» **WHAT THE TASK REQUIRES**: Nothing but a number belongs in the answer: the count of lines below that contain the word "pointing".

########

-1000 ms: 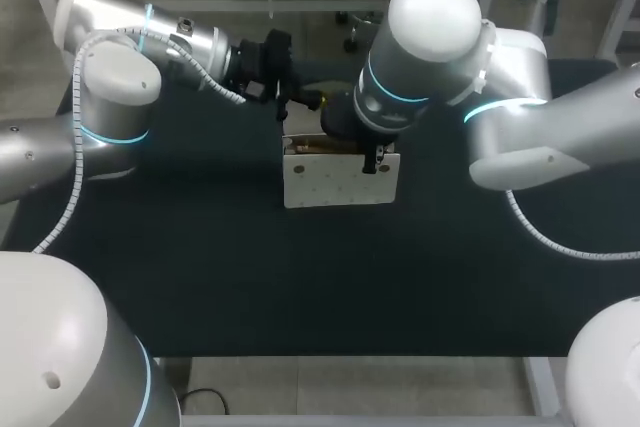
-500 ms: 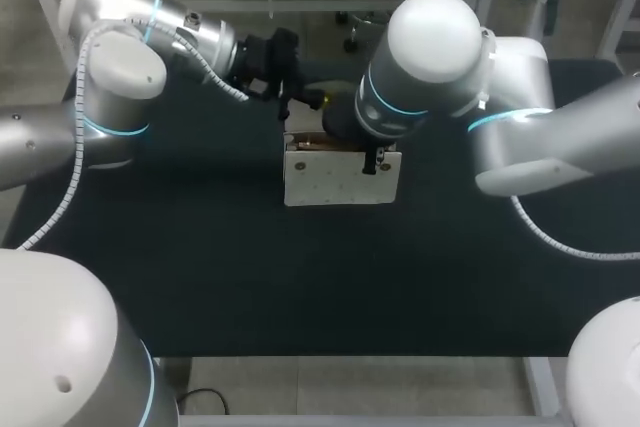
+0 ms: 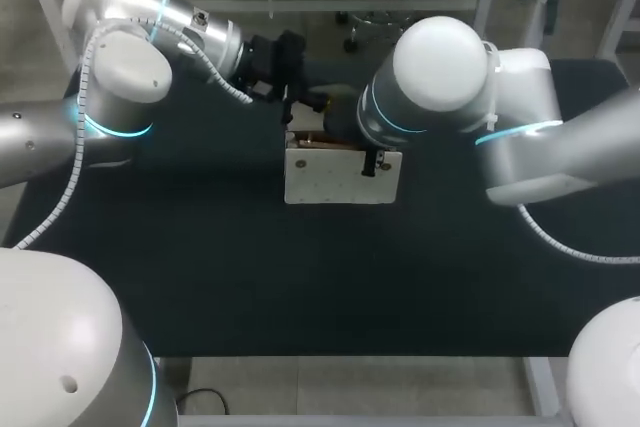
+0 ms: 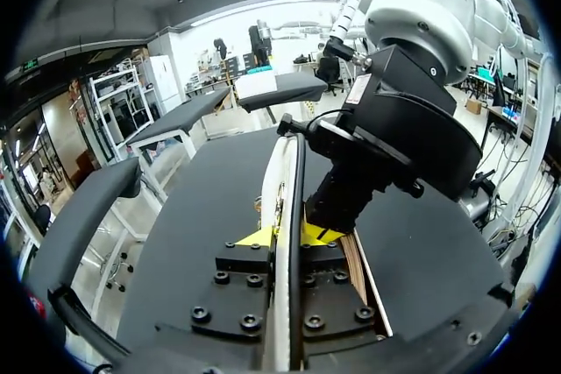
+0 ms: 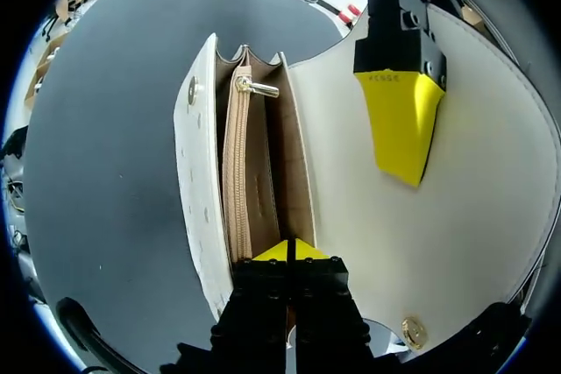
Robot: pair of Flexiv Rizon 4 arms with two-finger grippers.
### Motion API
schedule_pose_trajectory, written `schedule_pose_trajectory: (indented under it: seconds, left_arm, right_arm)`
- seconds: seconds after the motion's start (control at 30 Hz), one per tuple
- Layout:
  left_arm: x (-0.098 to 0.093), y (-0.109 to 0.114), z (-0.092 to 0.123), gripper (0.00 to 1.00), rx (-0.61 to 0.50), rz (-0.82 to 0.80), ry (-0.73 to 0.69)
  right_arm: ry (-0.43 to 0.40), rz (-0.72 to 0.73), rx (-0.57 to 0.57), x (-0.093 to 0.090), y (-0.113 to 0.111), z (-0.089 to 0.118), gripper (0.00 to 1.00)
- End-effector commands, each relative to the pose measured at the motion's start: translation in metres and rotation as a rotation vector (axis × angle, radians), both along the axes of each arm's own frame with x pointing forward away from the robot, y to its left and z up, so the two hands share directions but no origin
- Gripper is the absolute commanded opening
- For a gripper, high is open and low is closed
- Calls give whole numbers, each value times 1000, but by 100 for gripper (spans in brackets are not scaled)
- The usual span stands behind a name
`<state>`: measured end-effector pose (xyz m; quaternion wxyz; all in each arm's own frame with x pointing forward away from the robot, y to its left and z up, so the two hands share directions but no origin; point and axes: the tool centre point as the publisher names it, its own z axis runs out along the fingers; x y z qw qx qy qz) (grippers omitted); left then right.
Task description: Pick up the bag, open it, inspect its contents, close it, and place it on the opposite side
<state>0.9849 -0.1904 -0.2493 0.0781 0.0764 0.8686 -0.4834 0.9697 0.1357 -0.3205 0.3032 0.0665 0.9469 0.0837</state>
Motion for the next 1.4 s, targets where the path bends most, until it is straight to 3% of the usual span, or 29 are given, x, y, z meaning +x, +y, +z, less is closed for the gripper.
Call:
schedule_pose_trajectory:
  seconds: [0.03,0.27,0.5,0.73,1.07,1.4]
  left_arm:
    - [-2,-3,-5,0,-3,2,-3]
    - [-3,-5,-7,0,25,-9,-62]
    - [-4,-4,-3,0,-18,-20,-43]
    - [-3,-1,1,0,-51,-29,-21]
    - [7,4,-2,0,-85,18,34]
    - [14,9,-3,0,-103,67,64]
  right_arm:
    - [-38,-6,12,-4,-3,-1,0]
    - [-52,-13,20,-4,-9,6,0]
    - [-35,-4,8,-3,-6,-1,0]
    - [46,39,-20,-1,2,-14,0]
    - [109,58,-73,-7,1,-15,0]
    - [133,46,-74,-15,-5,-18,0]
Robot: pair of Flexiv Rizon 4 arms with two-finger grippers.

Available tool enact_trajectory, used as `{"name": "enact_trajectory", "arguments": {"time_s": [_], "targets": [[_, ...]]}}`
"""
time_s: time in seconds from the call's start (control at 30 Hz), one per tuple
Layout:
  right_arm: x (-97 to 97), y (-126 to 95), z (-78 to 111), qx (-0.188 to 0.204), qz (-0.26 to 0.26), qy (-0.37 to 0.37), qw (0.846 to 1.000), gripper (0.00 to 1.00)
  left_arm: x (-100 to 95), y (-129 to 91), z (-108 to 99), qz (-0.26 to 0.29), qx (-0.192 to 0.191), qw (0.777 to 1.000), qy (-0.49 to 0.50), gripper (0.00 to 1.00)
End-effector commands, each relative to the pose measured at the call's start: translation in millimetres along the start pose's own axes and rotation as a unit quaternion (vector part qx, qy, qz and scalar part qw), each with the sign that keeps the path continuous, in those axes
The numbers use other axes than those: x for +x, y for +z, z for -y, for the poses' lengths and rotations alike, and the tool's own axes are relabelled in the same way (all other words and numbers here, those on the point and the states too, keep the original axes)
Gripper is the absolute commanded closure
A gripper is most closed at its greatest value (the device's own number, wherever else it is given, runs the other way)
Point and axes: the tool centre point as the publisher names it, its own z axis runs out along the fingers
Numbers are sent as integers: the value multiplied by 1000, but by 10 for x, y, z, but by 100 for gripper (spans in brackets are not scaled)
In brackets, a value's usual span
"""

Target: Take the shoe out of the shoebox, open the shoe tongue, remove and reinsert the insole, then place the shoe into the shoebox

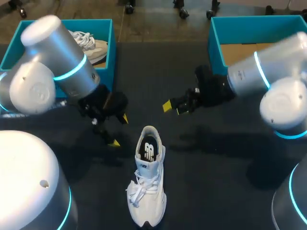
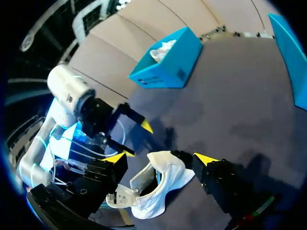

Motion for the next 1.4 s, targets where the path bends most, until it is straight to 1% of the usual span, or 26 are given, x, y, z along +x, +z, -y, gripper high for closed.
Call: {"name": "enact_trajectory", "arguments": {"time_s": [0.03, 0.07, 0.1, 0.13, 0.17, 0.23, 0.33, 0.4, 0.47, 0.5, 0.9, 0.93, 0.97, 1.0, 1.07, 1.13, 1.17, 1.23, 1.27, 1.33, 1.4], "targets": [[83, -68, -89, 316, 73, 36, 945, 47, -52, -359, -220, -18, 1, 1000, 12, 0], [90, -81, -103, 317, 81, 42, 944, 55, -69, -410, -274, -22, 0, 1000, 22, 0], [95, -89, -112, 316, 85, 46, 944, 64, -74, -449, -311, -28, 6, 999, 34, 0], [104, -96, -121, 315, 88, 50, 944, 79, -72, -497, -346, -38, 18, 998, 50, 0], [116, -108, -131, 314, 99, 62, 942, 100, -69, -640, -455, -44, 31, 995, 84, 0], [121, -128, -140, 306, 105, 74, 943, 100, -115, -787, -580, -48, 34, 992, 111, 0], [134, -165, -158, 301, 120, 98, 941, 100, -202, -1015, -766, -65, 21, 982, 174, 0], [153, -169, -184, 311, 142, 122, 932, 100, -309, -1195, -839, -65, 6, 979, 195, 0], [176, -143, -229, 311, 155, 135, 928, 100, -482, -1399, -859, -55, -2, 981, 186, 0], [184, -134, -255, 297, 162, 147, 930, 100, -482, -1399, -859, -55, -2, 981, 186, 0], [184, -134, -255, 297, 162, 147, 930, 100, -482, -1399, -859, -55, -2, 981, 186, 0], [223, -119, -291, 282, 168, 146, 933, 100, -482, -1399, -859, -55, -2, 981, 186, 0], [294, -109, -315, 266, 190, 142, 934, 100, -516, -1442, -865, -47, -15, 979, 198, 0], [383, -109, -323, 245, 207, 139, 937, 100, -571, -1505, -891, -45, -20, 976, 212, 0], [506, -101, -318, 223, 248, 139, 932, 100, -677, -1596, -946, -48, -26, 972, 227, 0], [564, -90, -315, 211, 275, 153, 926, 100, -788, -1690, -1018, -52, -34, 968, 244, 0], [568, -87, -315, 208, 280, 156, 924, 100, -803, -1704, -1029, -52, -36, 967, 246, 0], [609, -45, -305, 187, 294, 172, 921, 100, -932, -1836, -1125, -44, -50, 965, 253, 0], [623, -30, -297, 185, 296, 175, 921, 100, -963, -1867, -1147, -40, -53, 966, 248, 0], [688, 33, -258, 170, 311, 181, 917, 100, -1052, -1949, -1205, -35, -63, 967, 244, 0], [756, 96, -194, 158, 328, 185, 913, 100, -1117, -2016, -1262, -34, -82, 965, 246, 0]]}}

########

» **PROBLEM SOLUTION**: 2